2-row:                 7.5 lbs x 36 = 270 GUs
Crystal Malt:       0.5 lbs x 34 = 17 GUs

270 + 17 = 287 total GUs

So we can get a total of 287 GUs from all 8 lbs of grain.  Now we divide by the pre-boil volume:

287 GUs ÷ 6.0 = 48 GUs

What this tells us is that after the mash is over, and we're left with 6 gallons of wort, if we extracted 100% of the sugars our hydrometer should read 1.048.  But as I said earlier, that's not very likely to extract all 100%, so now we can multiply it by the Mash Efficiency.  In our setup, the mash efficiency is close to 80%, meaning we extract 80% of the sugars from the grains everytime we mash:

48 GUs x 0.80 = 38 GUs

Or in a real situation we would actually expect the hydrometer to read 1.038 because we would have extracted 80% of those sugars.  Doing one last basic step, we'll use the equation for dilution to find our final concentration of our wort after our boil from 6 gallons to 5 gallons (where Mx is concentration and Vx is volume):

M1V1 = M2V2
M2 = M1V1 ÷ V2
M2 = (38 GUs)(6gal) ÷ (5gal) = 46 GUs

So our final concentration of our wort (or the Original Gravity) is predicted to be 1.046.  How about that?  And we haven't even brewed yet!  A lot of times you'll here experienced brewers say "Oh, I was only 2 points off from my Target OG".  This OG calculation that I've just gone through is what they're referring to as the Target OG.
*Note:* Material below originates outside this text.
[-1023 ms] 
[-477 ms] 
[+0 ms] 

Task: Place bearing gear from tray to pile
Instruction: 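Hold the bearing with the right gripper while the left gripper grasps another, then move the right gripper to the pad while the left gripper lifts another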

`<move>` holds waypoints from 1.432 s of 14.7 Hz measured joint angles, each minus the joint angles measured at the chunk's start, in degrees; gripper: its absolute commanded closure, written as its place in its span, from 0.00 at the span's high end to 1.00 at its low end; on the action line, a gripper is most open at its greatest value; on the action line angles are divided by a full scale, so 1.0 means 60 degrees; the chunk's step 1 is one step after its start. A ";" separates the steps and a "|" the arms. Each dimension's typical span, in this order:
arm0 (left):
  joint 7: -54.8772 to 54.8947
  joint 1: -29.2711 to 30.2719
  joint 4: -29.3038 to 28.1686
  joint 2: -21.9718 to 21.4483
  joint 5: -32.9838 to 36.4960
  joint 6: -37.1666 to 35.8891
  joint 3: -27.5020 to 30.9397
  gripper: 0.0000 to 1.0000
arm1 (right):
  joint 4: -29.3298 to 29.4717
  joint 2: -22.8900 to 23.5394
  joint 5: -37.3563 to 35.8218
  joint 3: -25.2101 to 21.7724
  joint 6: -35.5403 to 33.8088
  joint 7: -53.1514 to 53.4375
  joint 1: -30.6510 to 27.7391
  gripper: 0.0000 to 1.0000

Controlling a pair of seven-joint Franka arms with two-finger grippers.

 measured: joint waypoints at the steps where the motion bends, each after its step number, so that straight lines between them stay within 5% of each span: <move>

Mash Efficiency can vary from brewer to brewer and no one can tell you your mash efficiency for you.  You just have to brew and find out.  The only numbers you need to measure on brewday are the hydrometer reading just before you boil the wort and the exact pre-boil volume.  Along with the grain potentials that are available online, you can calculate your own mash efficiency for the next time you brew.  For our example, let's say that we mashed the grains mentioned above and got 6 gallons drained out and our pre-boil hydrometer reading was 1.036:

(Our hydrometer reading in GUs) ÷ (hydrometer reading for 100% of sugars extracted in GUs) = 36 ÷ 48 = 0.75 = 75%

If that was our hydrometer reading then we would have a mash efficiency of 75%.  If you're just starting to do all-grain brewing they say assume 75% mash efficiency when brewing for the first time, then you can calculate your actual mash efficiency from that.

Lots of factors affect the mash efficiency, such as crushing the grain (too fine or not crushed enough), water temperature, dead space where water gets trapped in your mash tun, etc.  So you really just have to experiment and find a balance that works for you.